You have three completely different formulas computing different things here. I don't see why you expect two of them to give the same result.

(last value / initial value) ^ (1/(number of periods)) - 1 for sorted values gives you some information how much the numbers grow per step. Where "number of periods" should probably be the number of data points minus one.

Averaging the logs (the result is not 0.505) gives you some information about the average value, but not about the differences between the values. Calculate its exponential to get back to the original scale.

((1+a1) * (1+a2) * ....(1+ aN)) ^(1/n) - 1 is yet another parameter, telling you something about the average. It is similar to the logarithmic average but not identical.

3. Jan 27, 2017

### ducmod

As to the first formula: (last value / initial value) ^ (1/(number of periods)) - 1 it is a compound average growth rate, which should give the same result as the geometric average, and I wouldn't say that it is for a sorted set of data, because "sorted" implies that values grow sequentially (second is bigger than the first one, etc), which is not the case usually and which is why this formula is used to compute growth rate; the last formula is a geometric average computed for values between 0 and 1 (this is why 1 is added, to smooth those values).

4. Jan 27, 2017

### Staff: Mentor

An average growth rate and an average of the values are different things.
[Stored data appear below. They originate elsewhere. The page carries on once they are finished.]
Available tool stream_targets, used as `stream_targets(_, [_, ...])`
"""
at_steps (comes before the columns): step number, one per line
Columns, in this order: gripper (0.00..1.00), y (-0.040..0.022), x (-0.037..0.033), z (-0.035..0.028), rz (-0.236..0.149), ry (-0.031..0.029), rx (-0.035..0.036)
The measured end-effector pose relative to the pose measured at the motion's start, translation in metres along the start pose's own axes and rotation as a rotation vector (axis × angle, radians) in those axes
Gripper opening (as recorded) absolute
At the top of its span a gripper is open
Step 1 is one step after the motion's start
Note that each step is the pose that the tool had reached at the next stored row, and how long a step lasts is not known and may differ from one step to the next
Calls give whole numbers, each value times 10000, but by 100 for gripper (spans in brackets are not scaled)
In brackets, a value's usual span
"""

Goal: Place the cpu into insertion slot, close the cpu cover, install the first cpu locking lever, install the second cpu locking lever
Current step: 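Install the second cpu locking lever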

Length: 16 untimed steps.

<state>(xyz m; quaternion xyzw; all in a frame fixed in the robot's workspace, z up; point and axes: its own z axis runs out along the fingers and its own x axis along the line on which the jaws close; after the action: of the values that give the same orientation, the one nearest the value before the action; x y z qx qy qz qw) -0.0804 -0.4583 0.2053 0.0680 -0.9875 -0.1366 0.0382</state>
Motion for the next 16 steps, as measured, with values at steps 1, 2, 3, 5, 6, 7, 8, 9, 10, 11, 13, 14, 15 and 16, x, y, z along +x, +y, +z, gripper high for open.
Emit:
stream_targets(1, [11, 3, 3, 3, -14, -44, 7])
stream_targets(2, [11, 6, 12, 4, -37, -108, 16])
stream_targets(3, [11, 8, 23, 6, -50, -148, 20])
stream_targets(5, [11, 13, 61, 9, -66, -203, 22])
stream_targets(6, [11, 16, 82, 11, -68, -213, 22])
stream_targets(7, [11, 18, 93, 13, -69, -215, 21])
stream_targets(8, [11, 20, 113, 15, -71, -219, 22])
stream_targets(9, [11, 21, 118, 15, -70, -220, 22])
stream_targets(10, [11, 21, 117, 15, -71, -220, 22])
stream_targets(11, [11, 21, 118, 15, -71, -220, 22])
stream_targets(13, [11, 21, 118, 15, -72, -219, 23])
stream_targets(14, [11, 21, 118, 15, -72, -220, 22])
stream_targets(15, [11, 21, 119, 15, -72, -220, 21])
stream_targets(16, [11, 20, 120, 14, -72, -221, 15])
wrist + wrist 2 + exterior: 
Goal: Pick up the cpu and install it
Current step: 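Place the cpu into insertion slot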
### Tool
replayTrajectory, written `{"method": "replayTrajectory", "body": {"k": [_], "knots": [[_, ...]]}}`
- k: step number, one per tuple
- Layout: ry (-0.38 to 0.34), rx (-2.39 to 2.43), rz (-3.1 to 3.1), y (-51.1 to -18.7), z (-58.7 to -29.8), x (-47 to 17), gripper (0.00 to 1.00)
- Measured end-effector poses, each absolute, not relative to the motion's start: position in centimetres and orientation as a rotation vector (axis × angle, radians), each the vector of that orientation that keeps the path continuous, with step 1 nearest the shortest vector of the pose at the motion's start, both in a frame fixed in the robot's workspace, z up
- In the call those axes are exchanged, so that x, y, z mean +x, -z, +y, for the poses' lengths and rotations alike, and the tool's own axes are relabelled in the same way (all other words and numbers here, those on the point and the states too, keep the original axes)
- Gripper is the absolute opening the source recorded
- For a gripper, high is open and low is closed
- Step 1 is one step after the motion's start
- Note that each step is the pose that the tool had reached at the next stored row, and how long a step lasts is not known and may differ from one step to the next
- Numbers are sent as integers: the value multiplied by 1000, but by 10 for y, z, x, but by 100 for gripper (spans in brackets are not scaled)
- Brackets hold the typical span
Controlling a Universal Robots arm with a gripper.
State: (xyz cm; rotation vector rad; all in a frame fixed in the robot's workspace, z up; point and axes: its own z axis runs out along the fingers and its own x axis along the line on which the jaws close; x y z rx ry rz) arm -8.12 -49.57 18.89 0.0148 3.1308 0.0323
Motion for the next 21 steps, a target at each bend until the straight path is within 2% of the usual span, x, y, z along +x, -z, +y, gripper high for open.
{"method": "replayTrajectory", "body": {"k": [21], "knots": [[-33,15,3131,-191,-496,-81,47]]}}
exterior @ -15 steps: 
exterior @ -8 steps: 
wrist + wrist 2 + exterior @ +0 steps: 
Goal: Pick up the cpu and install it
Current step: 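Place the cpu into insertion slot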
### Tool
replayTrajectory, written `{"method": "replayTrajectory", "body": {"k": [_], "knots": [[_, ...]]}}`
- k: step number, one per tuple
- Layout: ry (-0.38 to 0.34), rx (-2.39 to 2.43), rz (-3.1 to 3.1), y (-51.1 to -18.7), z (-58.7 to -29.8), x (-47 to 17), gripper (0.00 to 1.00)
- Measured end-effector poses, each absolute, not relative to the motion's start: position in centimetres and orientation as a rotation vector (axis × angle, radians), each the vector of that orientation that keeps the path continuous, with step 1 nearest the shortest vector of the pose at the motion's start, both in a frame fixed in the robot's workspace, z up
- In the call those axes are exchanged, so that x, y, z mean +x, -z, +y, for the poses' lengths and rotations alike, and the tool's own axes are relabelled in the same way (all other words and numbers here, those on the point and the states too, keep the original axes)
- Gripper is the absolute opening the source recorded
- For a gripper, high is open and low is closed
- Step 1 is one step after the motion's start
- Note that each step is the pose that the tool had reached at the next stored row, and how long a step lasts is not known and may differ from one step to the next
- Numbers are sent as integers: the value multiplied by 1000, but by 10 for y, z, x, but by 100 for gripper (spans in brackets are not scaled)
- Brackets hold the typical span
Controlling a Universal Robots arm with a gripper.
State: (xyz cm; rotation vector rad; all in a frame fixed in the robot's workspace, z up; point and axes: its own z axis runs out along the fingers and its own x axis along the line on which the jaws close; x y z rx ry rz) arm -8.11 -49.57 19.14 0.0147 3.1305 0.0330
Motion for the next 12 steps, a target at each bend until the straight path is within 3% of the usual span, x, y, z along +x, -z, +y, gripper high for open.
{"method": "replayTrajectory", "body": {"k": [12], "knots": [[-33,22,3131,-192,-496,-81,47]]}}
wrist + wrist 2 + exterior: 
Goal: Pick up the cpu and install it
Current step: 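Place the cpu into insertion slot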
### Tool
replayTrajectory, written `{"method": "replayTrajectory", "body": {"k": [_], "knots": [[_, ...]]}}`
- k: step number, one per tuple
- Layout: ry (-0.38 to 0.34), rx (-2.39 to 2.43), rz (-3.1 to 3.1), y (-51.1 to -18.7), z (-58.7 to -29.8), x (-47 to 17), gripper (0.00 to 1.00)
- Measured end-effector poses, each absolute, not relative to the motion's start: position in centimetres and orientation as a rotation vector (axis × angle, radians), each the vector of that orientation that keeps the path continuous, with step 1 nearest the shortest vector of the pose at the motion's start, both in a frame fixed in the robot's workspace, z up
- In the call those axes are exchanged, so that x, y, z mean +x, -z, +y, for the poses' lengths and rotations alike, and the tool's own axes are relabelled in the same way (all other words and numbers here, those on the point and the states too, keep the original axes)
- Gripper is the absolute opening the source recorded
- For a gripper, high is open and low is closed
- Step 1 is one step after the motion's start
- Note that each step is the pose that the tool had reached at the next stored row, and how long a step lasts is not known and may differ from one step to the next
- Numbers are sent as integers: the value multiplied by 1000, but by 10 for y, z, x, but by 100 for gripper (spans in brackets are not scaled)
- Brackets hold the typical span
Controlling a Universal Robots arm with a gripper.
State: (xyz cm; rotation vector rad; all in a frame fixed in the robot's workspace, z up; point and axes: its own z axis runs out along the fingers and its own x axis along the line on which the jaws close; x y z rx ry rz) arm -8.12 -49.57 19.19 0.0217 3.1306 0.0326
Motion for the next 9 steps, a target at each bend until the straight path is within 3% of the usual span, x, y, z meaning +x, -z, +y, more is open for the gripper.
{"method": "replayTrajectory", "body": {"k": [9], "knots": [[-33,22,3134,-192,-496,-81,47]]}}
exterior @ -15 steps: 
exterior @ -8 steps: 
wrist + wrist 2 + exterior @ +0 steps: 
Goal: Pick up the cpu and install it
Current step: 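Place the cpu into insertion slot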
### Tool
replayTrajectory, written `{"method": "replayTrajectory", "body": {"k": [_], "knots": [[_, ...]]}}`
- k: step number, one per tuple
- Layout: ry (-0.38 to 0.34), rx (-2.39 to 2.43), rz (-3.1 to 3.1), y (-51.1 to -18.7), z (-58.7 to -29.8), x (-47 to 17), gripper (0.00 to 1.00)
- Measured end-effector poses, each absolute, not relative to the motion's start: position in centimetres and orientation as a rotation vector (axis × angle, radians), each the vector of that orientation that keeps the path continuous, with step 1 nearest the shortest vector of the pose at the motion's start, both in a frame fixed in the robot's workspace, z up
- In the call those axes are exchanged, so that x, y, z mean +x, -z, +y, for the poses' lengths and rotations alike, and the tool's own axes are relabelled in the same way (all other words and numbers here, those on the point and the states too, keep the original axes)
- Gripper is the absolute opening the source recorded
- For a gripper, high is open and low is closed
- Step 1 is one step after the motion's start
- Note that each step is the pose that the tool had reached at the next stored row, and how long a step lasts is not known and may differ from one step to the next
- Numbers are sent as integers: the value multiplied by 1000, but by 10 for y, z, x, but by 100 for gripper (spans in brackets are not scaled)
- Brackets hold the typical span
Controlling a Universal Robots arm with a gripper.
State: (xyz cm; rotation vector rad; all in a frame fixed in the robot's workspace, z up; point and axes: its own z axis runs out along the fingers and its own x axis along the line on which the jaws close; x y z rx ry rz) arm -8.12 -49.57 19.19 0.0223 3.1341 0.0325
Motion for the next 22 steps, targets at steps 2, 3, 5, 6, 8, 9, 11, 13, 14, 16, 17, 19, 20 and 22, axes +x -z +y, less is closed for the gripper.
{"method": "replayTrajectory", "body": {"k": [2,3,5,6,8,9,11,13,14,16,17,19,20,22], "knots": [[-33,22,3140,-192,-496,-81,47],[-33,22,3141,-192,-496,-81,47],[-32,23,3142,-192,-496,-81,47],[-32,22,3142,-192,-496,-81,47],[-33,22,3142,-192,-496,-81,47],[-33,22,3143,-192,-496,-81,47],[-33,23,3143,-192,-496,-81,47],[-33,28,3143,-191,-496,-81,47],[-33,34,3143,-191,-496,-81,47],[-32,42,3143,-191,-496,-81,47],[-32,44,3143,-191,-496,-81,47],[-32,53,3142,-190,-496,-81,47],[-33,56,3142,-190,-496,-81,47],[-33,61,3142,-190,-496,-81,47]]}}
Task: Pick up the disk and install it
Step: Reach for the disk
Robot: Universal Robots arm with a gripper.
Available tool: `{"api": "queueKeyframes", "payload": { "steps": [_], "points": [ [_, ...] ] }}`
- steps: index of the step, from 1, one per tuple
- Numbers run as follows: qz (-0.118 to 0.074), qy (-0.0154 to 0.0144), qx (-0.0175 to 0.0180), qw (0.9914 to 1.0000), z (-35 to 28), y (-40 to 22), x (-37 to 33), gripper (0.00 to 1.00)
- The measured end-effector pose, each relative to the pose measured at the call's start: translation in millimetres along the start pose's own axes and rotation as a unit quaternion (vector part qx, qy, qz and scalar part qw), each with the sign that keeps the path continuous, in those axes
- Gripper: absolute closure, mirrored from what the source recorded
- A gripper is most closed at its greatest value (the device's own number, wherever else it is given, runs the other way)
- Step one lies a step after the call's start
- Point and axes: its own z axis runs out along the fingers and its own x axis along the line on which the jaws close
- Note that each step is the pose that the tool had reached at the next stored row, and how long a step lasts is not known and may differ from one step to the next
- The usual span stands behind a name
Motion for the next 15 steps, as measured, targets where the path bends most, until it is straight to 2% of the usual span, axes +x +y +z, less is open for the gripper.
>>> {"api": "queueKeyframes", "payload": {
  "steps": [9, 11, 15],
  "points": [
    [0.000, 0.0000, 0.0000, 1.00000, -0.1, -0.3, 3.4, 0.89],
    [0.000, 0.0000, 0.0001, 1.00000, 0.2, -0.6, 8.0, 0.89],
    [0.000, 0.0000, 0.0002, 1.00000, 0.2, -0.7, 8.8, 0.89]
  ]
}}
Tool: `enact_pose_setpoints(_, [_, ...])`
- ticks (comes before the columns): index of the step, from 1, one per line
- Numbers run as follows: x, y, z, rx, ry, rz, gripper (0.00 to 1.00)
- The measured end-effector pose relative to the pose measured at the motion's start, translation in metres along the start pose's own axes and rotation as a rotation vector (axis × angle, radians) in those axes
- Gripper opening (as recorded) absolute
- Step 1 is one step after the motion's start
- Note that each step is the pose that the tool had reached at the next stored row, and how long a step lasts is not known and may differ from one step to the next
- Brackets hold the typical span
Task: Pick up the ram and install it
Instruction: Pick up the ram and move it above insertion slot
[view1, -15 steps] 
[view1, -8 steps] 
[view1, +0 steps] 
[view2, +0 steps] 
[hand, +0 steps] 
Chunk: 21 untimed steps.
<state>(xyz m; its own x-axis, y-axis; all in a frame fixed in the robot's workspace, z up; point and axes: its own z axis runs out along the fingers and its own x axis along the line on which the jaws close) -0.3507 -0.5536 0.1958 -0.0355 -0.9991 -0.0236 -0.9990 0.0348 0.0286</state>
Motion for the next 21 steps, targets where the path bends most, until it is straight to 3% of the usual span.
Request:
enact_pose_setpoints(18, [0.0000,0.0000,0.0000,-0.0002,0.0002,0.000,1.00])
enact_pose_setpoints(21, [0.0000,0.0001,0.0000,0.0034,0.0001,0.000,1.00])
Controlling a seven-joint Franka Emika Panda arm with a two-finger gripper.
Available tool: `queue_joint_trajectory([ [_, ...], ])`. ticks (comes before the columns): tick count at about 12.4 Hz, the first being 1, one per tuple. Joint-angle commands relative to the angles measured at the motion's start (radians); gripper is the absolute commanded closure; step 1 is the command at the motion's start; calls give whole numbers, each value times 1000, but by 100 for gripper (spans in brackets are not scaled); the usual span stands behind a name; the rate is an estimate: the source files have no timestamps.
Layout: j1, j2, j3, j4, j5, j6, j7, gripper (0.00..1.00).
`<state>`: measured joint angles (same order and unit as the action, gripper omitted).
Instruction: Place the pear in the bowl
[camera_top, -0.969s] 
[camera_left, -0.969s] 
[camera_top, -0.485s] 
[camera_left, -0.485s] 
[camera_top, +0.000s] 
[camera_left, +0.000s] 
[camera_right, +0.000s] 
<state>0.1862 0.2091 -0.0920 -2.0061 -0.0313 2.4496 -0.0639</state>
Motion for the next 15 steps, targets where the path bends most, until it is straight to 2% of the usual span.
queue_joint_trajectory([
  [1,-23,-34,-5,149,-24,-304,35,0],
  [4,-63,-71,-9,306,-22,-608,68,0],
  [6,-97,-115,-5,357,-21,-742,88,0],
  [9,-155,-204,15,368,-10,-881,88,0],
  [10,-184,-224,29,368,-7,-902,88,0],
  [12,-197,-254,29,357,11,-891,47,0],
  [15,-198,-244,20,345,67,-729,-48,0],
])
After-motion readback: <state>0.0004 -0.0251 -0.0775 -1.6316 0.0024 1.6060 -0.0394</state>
Your growth rate doesn't change if you multiply all values by 1000, but the average of the values does change.

5. Jan 27, 2017

### ducmod

Sorry but all this doesn't help me to understand and solve the whole issue. Your answers are very vague, and they leave me very confused.

6. Jan 27, 2017

### Ray Vickson

It ought to yield identical results to the log form, except maybe for roundoff errors, because
$$\log \left[ \prod_{i=1}^n A_i \right]^{1/n} = \frac{1}{n}\sum_{i=1}^n \log A_i .$$

7. Jan 27, 2017

### Ray Vickson

You really are confusing yourself by mixing up several different concepts. The two series s1 = {1, 1.2, 1.44} and s2 = {1000,1200, 1440} both have the same (geometric) growth rate r = 0.2 (20%), but their numerical values are orders of magnitude different. Furthermore, the calculation $(1440/1000)^{1/3} -1 \doteq 1.1292 -1 = 0.1292$ does not give a value anywhere near the true growth rate 0.20.

I can think of no significance whatsoever for the quantity $(a_n/a_1)^{1/n}-1$ that you have called the "geometric mean". In mathematics the concept of geometric mean is well-defined (and has been for hundreds of years); it is not what you are claiming it to be.

8. Jan 27, 2017

### Staff: Mentor

Don't forget the 1 that gets added and subtracted.
Example: a0=1, a1=2. The formula with +1 gives $\sqrt{6}-1 \approx 1.45$, the log formula gives 1.16. Let a0 go to zero and the log average diverges while the other one stays finite.

I don't understand what is unclear.
You have three different formulas calculating different things.